Thymomas are much more common than thymic carcinoids and are derived from thymic epithelial cells. The spindle cell subtype may be confused with the spindle cell variant of carcinoid, and epithelial thymomas may exhibit fairly pronounced rosette formation. The presence of admixed lymphocytes, perivascular spaces and lobular architecture are important morphologic clues. Thymomas are negative for chromogranin and synaptophysin. A noteworthy pitfall is that some thymomas may be positive for Leu-7 (CD57) so this marker should not be used as the sole support for neuroendocrine differentiation when distinguishing thymoma from thymic carcinoid.
Thymic carcinomas are cytologically malignant tumors which are most commonly squamous cell carcinomas or "lymphoepithelioma-like" carcinomas. Such tumors are generally not confused with carcinoid tumors, and immunohistochemical studies for neuroendocrine markers should readily sort out difficult cases.
Small cell carcinoma is a high grade neuroendocrine carcinoma that may arise primarily in the thymus, although most cases represent extension from a pulmonary primary. Small cell carcinoma, in contrast to carcinoid, is a high grade tumor which by definition has greater than 10 mitoses per 10 HPF, with most cases having in excess of 50 mitoses per 10 HPF. The cells additionally have scant or barely discernable cytoplasm in contrast to the more abundant cytoplasm of a carcinoid tumor.

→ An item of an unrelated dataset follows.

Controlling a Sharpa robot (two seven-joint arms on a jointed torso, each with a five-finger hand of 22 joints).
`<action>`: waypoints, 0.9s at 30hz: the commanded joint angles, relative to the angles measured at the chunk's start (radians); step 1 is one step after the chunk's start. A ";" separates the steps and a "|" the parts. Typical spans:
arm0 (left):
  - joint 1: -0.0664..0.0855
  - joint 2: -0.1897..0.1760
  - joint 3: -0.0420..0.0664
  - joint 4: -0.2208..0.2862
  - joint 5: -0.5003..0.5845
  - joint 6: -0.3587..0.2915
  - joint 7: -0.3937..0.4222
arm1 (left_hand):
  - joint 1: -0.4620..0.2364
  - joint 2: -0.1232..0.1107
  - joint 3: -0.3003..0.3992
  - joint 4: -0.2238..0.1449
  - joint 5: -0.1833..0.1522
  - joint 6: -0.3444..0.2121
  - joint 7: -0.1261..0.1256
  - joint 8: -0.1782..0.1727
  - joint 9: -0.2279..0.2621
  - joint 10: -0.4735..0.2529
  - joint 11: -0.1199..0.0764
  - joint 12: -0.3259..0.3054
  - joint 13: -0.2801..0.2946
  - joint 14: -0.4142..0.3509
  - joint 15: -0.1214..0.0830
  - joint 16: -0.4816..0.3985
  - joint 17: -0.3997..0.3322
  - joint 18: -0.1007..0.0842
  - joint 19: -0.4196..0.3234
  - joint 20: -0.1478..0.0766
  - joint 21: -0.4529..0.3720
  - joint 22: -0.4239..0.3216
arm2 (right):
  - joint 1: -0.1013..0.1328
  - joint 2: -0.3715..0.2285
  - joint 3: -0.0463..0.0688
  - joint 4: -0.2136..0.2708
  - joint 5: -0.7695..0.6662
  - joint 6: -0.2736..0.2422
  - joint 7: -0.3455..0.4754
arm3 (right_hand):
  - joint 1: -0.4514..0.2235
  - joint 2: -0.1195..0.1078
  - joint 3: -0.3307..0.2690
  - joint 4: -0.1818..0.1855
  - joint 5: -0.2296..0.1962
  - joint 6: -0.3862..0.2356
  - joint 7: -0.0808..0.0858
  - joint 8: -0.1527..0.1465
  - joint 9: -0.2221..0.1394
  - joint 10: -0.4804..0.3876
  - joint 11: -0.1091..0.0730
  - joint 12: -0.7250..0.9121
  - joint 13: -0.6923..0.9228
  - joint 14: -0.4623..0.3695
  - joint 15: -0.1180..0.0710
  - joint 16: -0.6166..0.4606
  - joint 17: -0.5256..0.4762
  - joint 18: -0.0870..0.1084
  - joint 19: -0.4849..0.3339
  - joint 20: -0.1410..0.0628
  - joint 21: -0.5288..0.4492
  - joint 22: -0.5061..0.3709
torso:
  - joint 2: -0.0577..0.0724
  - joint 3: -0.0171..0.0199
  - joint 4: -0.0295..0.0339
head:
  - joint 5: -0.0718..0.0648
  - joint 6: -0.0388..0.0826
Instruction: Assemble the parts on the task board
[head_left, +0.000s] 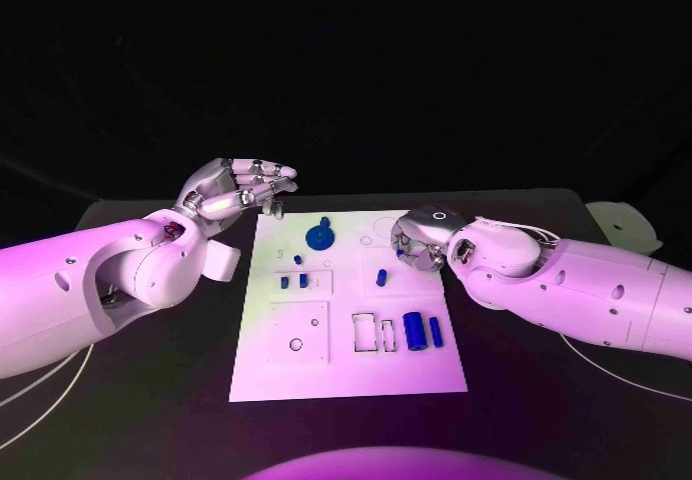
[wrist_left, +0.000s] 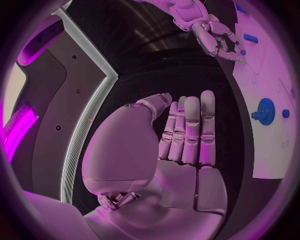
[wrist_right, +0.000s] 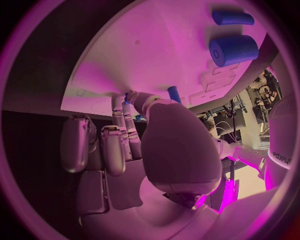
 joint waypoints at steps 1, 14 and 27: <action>0.000 0.001 0.001 0.002 0.008 0.007 0.005 | 0.000 0.009 -0.001 -0.006 0.001 -0.003 0.004 0.000 -0.001 -0.001 0.004 0.003 0.001 -0.004 0.000 -0.006 -0.002 0.015 0.004 -0.004 -0.007 -0.002 | -0.014 0.005 -0.009 0.003 -0.004 0.042 0.004 | -0.001 0.015 0.006 -0.007 -0.004 0.012 -0.001 0.006 0.004 0.012 -0.004 0.007 0.006 0.076 -0.010 0.004 0.136 -0.010 0.012 -0.003 0.009 0.134 | -0.001 -0.0004 0.0006 | -0.001 -0.002; 0.000 0.001 0.001 0.001 0.008 0.005 -0.005 | 0.008 0.011 -0.001 -0.013 0.002 -0.008 0.007 -0.002 -0.002 -0.006 0.006 0.003 0.001 -0.004 0.001 -0.006 -0.003 0.015 0.008 -0.004 -0.008 -0.003 | -0.018 0.008 -0.009 0.015 -0.021 0.033 -0.003 | -0.003 0.041 0.011 -0.043 -0.005 0.040 -0.015 0.029 0.025 0.052 -0.018 0.005 0.009 0.079 -0.023 0.010 0.144 -0.016 0.022 -0.013 0.039 0.150 | 0.000 -0.0007 0.0000 | -0.002 -0.003; 0.000 0.001 0.001 -0.002 0.008 0.004 -0.014 | 0.009 0.011 -0.004 -0.017 0.002 -0.018 0.012 -0.007 -0.005 -0.016 0.011 0.002 0.001 -0.005 0.004 -0.007 -0.004 0.014 0.010 -0.003 -0.009 -0.005 | -0.018 0.003 -0.009 0.017 -0.038 -0.011 -0.022 | -0.004 0.044 0.012 -0.047 -0.005 0.040 -0.016 0.031 0.027 0.054 -0.019 0.003 0.009 0.078 -0.024 0.009 0.143 -0.016 0.023 -0.014 0.040 0.152 | -0.001 -0.0003 0.0001 | 0.000 -0.002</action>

Paraganglioma is a neuroendocrine tumor which more typically arises in the middle or posterior mediastinum; although around 20% occur in the anterior mediastinum. Paragangliomas grow in a nested "Zellballen" pattern and the neuroendocrine cells are surrounded by S-100 positive sustentacular cells. They do not typically grow in a trabecular pattern or form rosettes as carcinoids do. Additionally, cytokeratin is typically negative in paraganglioma, while it is positive in carcinoid tumors.